Yes, Mike and I are friends and we work together on a lot of things. But he's the most honest guy I know, so I doubt there's a word of this he doesn't believe. It's worth reading as a beautiful piece of writing about Los Angeles, even if you are not interested my work.
THE BIG MIRAGE
The City of Angels is supposed to be a desert. Los Angeles is a mirage created with water channeled and piped in from hundreds of miles away. Those palm trees aren’t supposed to be here. The lush green hillsides should be desolate and stark. In many ways that makes L.A. simply the world’s biggest set and it seems both telling and right that this is the place where we find Hollywood. Hollywood is the Big Mirage, a place where nothing and nobody is real, where faces and breasts and morals and motives are synthetic and always changeable. You don’t like this one? Then how about this one?
Perhaps no writer
knows this turf better than Terrill Lee Lankford. Perhaps no book has
defined it better than this one – and, I might add, from the very
first line: I don’t believe in Heaven or Hell, but on any given
night Los Angeles can do a pretty good imitation of either locale.
That says it all.
Lankford uses the crime genre as the frame within which he hangs his
painting of a place in turmoil. It is not a thick, obvious frame. It
is thin, just enough to be noted at the margins. The painting is a
story set in a place turned upside down by nature. Lankford uses an
earthquake to viciously awaken the inhabitants from moral slumber. He
turns the city on its side and casts our protagonist Mark Hayes on a
journey across the treacherous landscape. I have read all of the
author’s books and this no doubt is the masterpiece – so far.
This is an
introduction, not an afterword, so this is all I’ll tell you in
specific. You’re in for a great ride. You’ll learn things and
you’ll question things. You will have emotional reaction and there
is no more that you can ask of a writer.
But
now for full disclosure. I know Terrill Lee Lankford. To act as
though I am some sort of objective observer of the written word would
be false. I have palled around Hollywood and L.A. with him for more
than fifteen years. We’ve been in movie studios together, police
stations, bookstores – I once missed a chance to visit a crack
house with him. (Research, of course.)
We
have even been in each other’s books – me in this one, Lankford
in The Lincoln Lawyer.
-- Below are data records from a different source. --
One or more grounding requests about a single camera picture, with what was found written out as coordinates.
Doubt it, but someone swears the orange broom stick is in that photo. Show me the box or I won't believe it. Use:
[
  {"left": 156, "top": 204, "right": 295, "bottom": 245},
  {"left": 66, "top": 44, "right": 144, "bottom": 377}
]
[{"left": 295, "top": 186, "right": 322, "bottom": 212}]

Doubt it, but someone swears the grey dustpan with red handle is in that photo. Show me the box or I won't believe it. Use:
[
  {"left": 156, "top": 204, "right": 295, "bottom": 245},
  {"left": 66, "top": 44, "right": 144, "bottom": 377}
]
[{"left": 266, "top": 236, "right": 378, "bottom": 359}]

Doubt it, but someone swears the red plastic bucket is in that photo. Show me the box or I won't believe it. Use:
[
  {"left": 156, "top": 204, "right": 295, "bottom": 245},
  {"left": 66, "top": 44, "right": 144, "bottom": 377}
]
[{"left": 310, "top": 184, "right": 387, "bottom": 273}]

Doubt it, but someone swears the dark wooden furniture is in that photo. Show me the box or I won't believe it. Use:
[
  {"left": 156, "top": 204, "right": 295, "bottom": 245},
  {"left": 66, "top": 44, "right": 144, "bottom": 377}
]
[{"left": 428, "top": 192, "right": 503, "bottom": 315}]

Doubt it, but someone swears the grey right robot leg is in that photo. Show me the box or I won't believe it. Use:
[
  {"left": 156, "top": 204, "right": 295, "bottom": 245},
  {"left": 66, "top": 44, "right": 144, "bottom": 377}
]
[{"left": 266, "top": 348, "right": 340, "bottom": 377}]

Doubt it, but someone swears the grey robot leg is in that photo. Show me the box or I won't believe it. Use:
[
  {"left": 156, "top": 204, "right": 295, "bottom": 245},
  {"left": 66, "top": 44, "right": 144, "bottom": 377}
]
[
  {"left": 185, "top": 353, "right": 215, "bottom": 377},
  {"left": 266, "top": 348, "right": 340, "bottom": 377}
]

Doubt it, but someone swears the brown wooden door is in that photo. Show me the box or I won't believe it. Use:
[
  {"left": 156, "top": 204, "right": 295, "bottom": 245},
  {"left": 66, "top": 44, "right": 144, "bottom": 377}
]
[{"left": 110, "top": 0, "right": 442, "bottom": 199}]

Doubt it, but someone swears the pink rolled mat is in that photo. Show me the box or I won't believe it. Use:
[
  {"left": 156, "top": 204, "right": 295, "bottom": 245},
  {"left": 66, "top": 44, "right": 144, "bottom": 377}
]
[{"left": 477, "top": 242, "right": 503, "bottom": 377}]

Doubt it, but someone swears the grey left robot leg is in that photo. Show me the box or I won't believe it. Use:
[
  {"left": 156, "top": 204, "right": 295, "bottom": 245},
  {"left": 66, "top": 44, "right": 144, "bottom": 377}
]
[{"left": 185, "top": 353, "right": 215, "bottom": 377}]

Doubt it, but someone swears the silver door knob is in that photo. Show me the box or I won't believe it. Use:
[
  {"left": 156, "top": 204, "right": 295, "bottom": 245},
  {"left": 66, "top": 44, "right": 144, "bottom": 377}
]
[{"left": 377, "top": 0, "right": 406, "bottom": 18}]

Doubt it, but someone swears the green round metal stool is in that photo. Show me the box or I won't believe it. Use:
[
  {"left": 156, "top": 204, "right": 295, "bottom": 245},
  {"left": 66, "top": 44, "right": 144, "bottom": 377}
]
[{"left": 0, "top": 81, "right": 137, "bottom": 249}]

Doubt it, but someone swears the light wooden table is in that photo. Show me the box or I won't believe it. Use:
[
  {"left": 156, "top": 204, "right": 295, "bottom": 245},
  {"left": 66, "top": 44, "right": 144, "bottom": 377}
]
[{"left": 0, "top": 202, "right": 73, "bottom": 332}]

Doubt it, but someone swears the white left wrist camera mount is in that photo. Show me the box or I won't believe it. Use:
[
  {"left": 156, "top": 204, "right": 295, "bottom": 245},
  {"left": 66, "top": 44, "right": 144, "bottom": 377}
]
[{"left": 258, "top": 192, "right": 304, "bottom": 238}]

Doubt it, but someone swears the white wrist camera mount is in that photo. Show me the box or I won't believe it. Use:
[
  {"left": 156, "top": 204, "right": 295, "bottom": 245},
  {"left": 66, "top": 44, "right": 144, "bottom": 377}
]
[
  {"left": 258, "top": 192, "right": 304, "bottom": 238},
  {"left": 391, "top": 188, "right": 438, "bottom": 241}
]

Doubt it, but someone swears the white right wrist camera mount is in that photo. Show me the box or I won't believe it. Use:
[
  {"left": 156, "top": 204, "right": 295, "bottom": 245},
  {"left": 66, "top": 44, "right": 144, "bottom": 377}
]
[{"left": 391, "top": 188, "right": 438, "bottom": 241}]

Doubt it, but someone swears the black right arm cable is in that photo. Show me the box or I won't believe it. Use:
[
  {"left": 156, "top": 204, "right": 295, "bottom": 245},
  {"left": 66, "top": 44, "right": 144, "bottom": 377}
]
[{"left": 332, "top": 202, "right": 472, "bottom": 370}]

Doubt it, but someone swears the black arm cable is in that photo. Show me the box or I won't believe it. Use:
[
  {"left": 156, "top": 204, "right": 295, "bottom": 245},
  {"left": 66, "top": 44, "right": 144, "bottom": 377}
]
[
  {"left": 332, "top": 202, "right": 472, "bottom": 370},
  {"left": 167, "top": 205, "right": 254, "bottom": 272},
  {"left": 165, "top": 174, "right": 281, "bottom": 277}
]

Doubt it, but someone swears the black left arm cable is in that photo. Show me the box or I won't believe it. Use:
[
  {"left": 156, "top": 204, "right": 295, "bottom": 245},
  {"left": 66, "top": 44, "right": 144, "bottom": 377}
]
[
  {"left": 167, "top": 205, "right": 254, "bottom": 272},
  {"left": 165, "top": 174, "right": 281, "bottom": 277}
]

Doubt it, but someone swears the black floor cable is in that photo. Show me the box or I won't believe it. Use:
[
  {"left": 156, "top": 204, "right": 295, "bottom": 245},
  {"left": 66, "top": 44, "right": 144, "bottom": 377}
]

His “character” even made the jump
to the screen with the movie adaptation earlier this year. But what
drew us together many years ago and what still binds us as friends
and colleagues now is the City of Angels and it’s so-hard-to-grasp
ethos. It’s a love/hate thing from the writer’s perspective. Who
wouldn’t want to write about L.A.? There are so many ways to live
and so many ways to die. It is cultural mecca and meltdown,
autopia and dystopia, it is contradiction after contradiction. It
is palm trees in the desert and, believe me, all of this is pretty
goddamn hard to get right on the page. I have always called Lankford
the most cynical man I know. Read this book and you may agree. But in
reassessing this book now so many years after reading it the first
time, I have to add that he may be the most honest writer I know. In
this book he proves it. He captures in these pages the real L.A. He
goes beyond the mirage to the dark heart that beats beneath it.
Let me spoil one
paragraph by leaving you with this little cut from the book. Once
again, Lankford says all that needs to be said.
We turned left
on Hollywood Boulevard and I surveyed the ruins. Actually, it was
hard to tell the difference from the way the Boulevard had looked
before the quake. There was a little more yellow crime scene tape
apparent, a few more broken windows dotted the landscape, and a
couple of the buildings had been red tagged, but Hollywood Boulevard
had been a disaster area for years.
So too, then, has
been the larger, more mythical place called Hollywood. It’s now
time for the expert guide’s private tour.